Корни (Попов) - страница 162

— Не могу, — произнес он, и слезы закапали из его живых глаз.

ВЕСНА

Бабка Воскреся прислушалась. Отсюда, с галереи, ей все было слышно. Скоро закашляет Лесовик, а сейчас за забором промяукала кошка Дачо, оставшаяся без хозяина. В доме Сеиза день и ночь трудятся жуки-древоточцы. В тихие ночи бабка Воскреся и их слышит. А котелок?.. Во дворе у Дышла ветер раскачивает забытый на гвозде маленький луженый котелок. И телефонные провода, натянутые, как струны, под самыми окнами бабки Воскреси, наигрывают что-то тоненько и нежно, и висячий мост-качели над оврагом поскрипывает, хотя никто по нему давно не ходит. Мост этот смастерил Дачо, хорошо смастерил, и много народу по нему прошло. Куда ушел весь этот народ? Почему не вернулся?

Бабке Воскресе почудилось, будто люди вернулись, перешли через овраг и разошлись по домам, и козье стадо прошло по мосту, только одна рыжая коза отошла в сторонку и перебралась вброд — упрямая, сумасбродная была эта коза, не хотела ходить в общем стаде. Звали ее Сашкой. Шкура ее до сих пор висит у Недьо в сарае, а копыта и рога пошли на клей, их отдали, когда собирали утильсырье. Из мяса Дачо сделал бастурму — пальчики оближешь! На все руки был мастер этот Дачо. И дровишек мог напилить механической пилой, и поросенка заколоть, и висячий мост смастерить, и козью бастурму приготовить. Чу! Кто бы это мог позвонить по телефону? Ишь как заиграли провода!

И эти снова принялись щелкать. Легонько так, робко, будто исподволь, — не сразу и услышишь.
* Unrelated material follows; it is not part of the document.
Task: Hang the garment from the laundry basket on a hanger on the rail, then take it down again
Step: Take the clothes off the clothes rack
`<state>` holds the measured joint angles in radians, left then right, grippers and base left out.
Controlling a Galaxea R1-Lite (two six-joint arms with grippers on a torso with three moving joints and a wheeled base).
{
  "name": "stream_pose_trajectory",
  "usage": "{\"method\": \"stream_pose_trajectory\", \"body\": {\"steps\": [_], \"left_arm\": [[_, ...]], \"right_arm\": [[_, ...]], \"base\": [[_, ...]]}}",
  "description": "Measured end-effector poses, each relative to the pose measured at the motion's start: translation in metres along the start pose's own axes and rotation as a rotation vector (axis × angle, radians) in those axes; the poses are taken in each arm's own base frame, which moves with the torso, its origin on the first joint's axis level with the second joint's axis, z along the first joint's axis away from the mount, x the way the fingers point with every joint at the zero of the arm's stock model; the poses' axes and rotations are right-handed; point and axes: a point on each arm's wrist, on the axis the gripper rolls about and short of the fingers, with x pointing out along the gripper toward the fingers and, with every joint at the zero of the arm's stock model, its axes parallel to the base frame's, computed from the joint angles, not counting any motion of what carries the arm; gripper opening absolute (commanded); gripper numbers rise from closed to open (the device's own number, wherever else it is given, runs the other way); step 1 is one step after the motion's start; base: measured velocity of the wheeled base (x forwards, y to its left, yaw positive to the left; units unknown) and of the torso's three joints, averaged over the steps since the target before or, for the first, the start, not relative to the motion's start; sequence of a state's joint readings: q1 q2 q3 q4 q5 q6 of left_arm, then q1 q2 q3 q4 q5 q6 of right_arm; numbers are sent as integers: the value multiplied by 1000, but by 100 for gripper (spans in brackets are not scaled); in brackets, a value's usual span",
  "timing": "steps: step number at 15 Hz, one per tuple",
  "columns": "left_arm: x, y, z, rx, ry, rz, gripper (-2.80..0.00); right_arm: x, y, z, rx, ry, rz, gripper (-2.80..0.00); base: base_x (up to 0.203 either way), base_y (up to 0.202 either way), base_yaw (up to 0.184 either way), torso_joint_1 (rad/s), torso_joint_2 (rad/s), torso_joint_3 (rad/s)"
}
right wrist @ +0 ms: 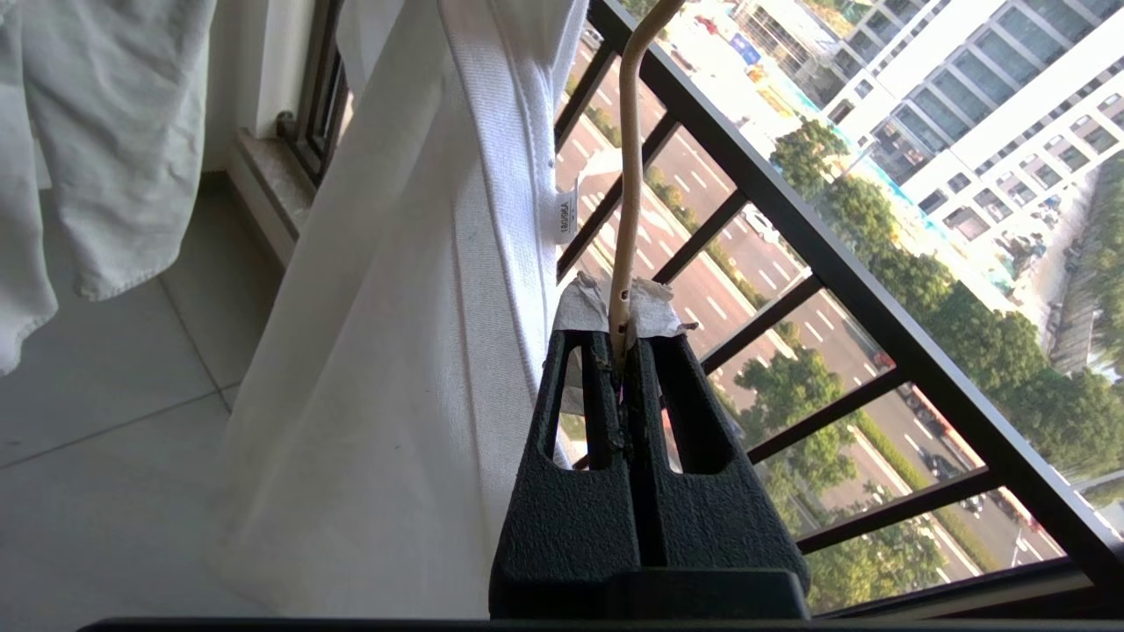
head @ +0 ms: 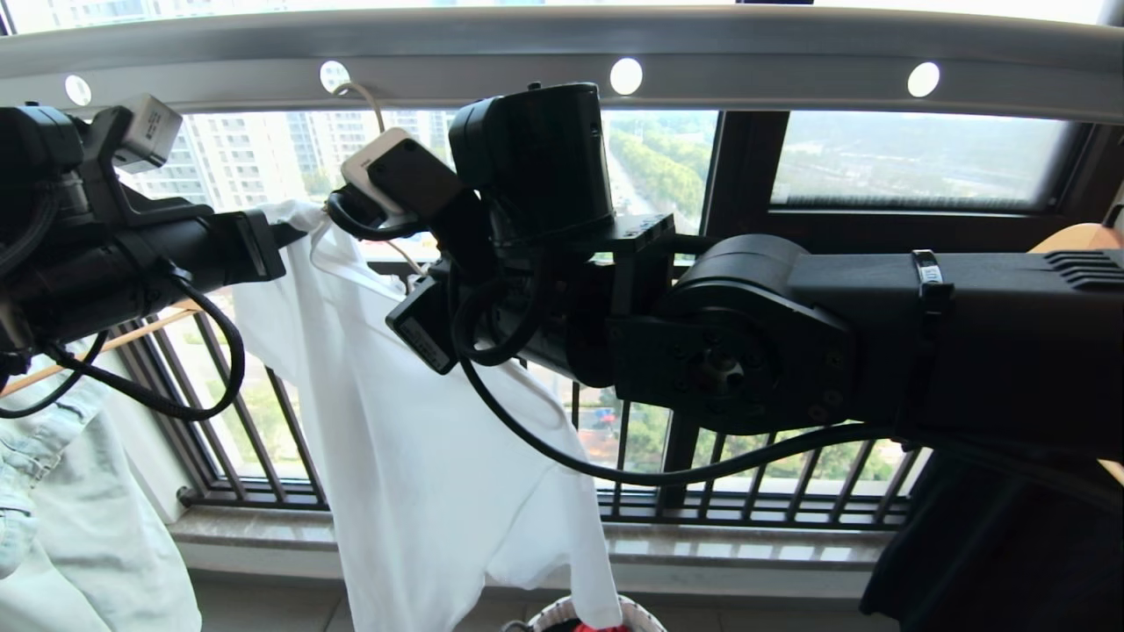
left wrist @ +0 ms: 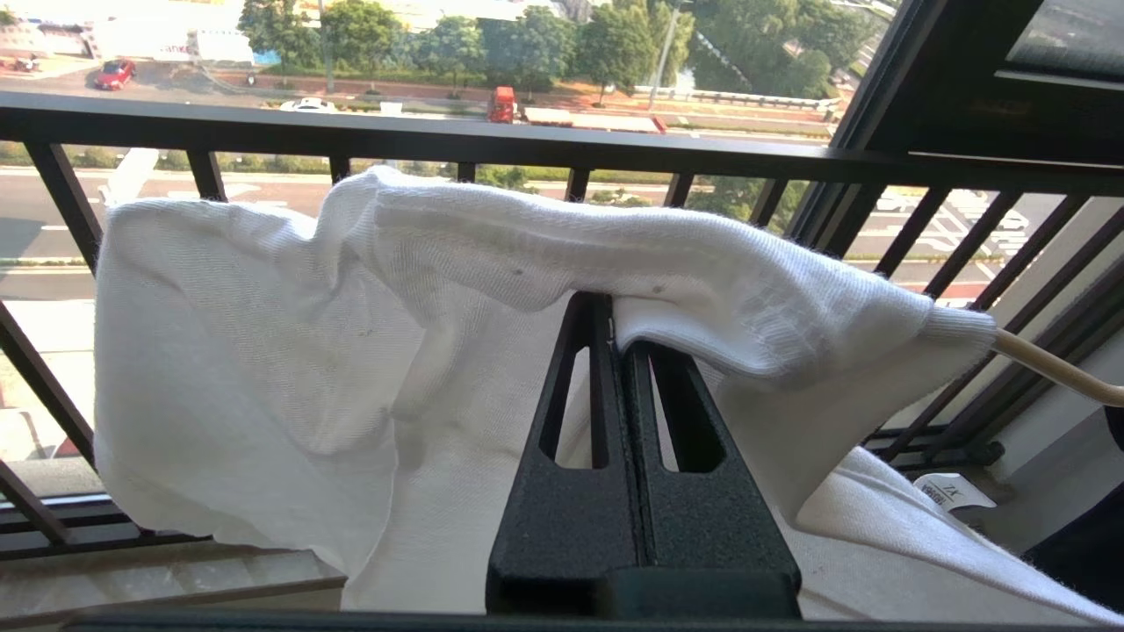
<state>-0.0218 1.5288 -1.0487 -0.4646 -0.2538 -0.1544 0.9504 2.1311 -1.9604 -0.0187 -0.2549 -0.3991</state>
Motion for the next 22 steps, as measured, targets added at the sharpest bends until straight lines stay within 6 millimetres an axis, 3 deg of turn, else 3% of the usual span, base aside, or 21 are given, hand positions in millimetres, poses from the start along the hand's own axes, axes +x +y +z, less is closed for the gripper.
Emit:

Но знай лопаются и пощелкивают! Кто, спросишь? Да почки, почки лопаются! Утро залило дома ярким светом, сверкнул крест над церковью, вода в овраге сделалась синей, небо приподнялось, и открылись сады. Вот-вот задымится земля и роса выпадет. Вылетят пчелы, тяжелые, отвыкшие летать, заползают по оконным стеклам мухи, ковер выпустит запах, тяжелый, столетний запах, который он удерживал в себе всю зиму. Пятно на стене, под иконой, давно уже начало расплываться — оно съело весь лежавший на крыше сугроб, высосало талую воду с черепицы. Надо бы его побелить, да только надолго ли — оно ведь ненасытное.
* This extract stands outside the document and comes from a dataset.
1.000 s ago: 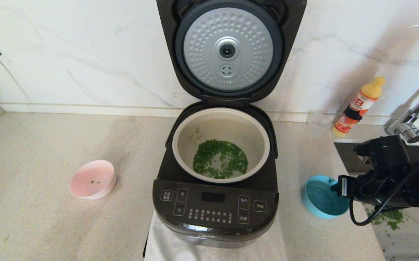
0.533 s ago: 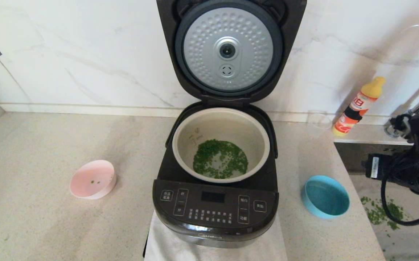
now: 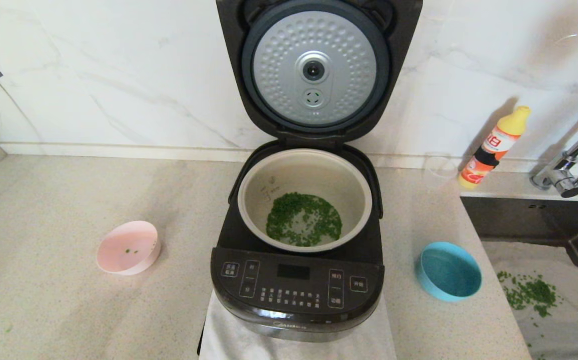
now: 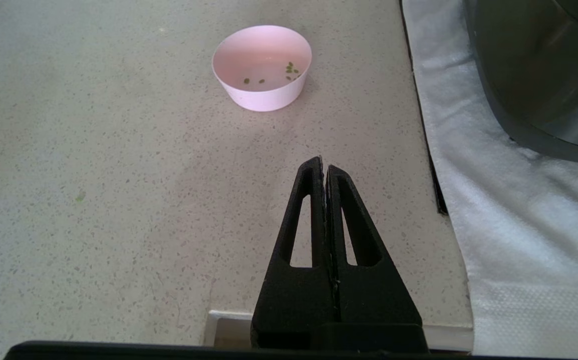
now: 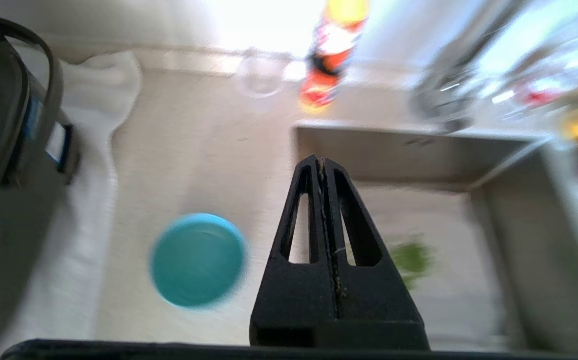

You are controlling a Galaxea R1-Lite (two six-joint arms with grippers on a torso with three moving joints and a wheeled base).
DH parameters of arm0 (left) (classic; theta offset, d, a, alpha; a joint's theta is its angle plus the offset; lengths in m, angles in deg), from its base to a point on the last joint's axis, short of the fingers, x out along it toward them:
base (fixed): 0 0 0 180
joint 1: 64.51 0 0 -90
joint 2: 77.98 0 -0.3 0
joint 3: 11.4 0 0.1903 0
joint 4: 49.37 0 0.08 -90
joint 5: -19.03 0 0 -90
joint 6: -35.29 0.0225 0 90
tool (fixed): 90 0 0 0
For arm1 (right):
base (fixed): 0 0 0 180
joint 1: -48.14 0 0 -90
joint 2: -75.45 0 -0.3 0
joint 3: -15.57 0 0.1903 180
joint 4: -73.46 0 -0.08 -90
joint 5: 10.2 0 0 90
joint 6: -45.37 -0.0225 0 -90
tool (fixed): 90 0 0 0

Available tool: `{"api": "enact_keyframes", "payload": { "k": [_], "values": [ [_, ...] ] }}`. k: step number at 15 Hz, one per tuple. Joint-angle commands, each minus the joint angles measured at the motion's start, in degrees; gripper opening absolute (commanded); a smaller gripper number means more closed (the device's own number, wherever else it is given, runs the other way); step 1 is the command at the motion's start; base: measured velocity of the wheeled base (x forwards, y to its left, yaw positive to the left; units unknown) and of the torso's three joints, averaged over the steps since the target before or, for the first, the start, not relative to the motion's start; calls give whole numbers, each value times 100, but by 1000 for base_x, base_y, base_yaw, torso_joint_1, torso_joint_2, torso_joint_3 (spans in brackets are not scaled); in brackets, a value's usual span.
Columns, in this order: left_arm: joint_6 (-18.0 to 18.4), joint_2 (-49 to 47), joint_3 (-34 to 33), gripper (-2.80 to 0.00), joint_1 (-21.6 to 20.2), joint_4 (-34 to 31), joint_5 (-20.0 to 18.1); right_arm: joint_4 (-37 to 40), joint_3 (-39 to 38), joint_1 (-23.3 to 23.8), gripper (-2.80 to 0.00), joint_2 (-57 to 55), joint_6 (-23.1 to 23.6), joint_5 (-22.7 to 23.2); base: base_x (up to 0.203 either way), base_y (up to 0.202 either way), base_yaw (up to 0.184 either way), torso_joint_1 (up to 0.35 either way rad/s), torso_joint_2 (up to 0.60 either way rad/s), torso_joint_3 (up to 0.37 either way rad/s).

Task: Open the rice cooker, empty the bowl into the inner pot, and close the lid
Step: Close the rice cooker

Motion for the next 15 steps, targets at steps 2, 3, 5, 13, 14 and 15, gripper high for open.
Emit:
{"api": "enact_keyframes", "payload": {
  "k": [2,3,5,13,14,15],
  "values": [
    [2,-7,-44,-280,-3,2,0,380,-626,367,-280,1943,515,-230,0,0,0,0,0,0],
    [2,-7,-52,-280,-3,2,0,457,-854,647,-280,2306,628,-205,0,0,0,0,0,0],
    [2,-7,-44,-280,-3,2,0,554,-1211,938,-280,3009,705,-14,0,0,0,0,0,0],
    [2,-7,-44,-280,-3,2,0,577,-3705,1336,-280,4943,181,870,0,0,0,0,0,0],
    [2,-7,-44,-280,-3,2,0,551,-4011,1341,-280,5067,110,1080,0,0,0,0,0,0],
    [2,-7,-44,-280,-3,2,0,344,-4233,1345,-280,5073,33,1236,0,0,0,0,0,0]
  ]
}}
Вот наконец закашлял Лесовик, послышался плеск воды. Он умывался во дворе. Сейчас напьется крепкого кофе и, ухватившись за балку навеса, немного повисит для утренней разминки. Вот повис — тщательно выбритый, со следами порезов на худых щеках, в кожаной кепке, — и бабка Воскреся, как это бывало обычно по утрам, принялась его тихонько убеждать:

— Уезжай-ка ты в Рисен, Лесовик, здесь ты совсем одичаешь.

— Никуда я не поеду, здесь останусь.